4. Centralizing Infrastructure Management
Data center infrastructure management (DCIM) is the final piece of the availability puzzle and one that has “grown up” with the cloud generation. It has become a valuable tool for organizations seeking to maximize availability.
Two capabilities, in particular, can help prevent downtime. First is the ability to consolidate monitoring data across all systems to highlight potential infrastructure issues before they impact operations. The other is the ability to better understand the interdependencies between data center systems. This is especially important as data center capacity management becomes more dynamic. As loads are shifted to available resources, it’s critical to know whether the infrastructure supporting those resources has the capacity to support the new load, to prevent problems such as exceeding UPS capacity, or creating hot spots that can damage equipment.

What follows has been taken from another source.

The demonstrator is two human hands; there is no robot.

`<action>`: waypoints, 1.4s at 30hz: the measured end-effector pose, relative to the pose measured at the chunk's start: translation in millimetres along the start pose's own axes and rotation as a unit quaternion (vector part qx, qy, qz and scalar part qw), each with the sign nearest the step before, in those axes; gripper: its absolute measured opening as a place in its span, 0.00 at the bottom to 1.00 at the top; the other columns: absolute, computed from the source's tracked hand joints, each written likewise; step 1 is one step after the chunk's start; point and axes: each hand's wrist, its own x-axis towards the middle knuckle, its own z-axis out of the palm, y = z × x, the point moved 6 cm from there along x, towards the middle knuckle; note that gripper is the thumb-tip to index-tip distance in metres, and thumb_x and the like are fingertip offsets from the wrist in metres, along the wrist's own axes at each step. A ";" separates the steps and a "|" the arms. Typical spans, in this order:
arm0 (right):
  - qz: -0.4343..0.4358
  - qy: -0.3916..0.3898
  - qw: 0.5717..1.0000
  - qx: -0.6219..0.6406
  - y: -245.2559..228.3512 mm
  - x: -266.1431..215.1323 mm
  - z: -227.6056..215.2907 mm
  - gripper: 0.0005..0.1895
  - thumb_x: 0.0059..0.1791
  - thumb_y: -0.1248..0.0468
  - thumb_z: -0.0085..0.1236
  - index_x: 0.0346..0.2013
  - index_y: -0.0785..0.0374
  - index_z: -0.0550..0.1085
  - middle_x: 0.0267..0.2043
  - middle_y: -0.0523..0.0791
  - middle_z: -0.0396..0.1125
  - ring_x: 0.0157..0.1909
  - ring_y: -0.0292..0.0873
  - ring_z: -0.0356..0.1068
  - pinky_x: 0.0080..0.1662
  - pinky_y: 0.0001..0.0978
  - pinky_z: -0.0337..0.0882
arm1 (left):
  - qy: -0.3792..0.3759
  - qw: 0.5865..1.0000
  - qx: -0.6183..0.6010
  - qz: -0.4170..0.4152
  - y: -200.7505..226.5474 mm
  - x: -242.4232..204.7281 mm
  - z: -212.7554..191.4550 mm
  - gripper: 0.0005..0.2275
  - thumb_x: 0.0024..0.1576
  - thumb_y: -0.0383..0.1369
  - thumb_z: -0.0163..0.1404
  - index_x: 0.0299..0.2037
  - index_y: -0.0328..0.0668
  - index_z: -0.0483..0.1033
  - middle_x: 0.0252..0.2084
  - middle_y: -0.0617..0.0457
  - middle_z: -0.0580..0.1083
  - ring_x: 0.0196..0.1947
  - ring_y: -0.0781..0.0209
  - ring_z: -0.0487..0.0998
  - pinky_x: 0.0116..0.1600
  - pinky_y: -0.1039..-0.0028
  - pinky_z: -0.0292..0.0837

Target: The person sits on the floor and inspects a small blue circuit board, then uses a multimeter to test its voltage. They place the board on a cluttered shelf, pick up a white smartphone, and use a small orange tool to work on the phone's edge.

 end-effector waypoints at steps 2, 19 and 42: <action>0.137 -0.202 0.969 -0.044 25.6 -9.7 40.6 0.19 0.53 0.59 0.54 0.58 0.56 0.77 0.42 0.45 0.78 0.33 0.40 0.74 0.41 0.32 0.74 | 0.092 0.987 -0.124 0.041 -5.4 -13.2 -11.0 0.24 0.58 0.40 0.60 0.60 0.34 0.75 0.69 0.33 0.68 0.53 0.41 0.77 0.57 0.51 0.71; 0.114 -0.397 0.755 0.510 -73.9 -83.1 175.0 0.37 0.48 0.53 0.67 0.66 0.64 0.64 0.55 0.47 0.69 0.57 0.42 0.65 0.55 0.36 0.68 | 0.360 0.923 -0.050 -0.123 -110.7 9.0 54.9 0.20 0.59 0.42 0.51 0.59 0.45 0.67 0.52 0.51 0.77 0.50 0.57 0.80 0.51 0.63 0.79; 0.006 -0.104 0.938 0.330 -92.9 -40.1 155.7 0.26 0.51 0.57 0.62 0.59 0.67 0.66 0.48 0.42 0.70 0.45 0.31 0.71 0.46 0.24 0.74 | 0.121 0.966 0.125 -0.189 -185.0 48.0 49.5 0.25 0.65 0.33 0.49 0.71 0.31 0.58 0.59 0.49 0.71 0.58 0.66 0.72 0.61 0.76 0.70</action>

The job of managing a data center is increasingly complex and requirements are more varied and difficult to achieve than at any time in the history. At the same time, businesses are more dependent on their data centers than ever. The cost of downtime continues to rise, with costs for some facilities exceeding $2 million per incident. By adapting proven architecture and technologies to the new requirements while deploying new technologies that increase visibility into system operation, we can design and manage high-availability data centers that deliver the capacity, efficiency, speed, and integration required in the cloud generation.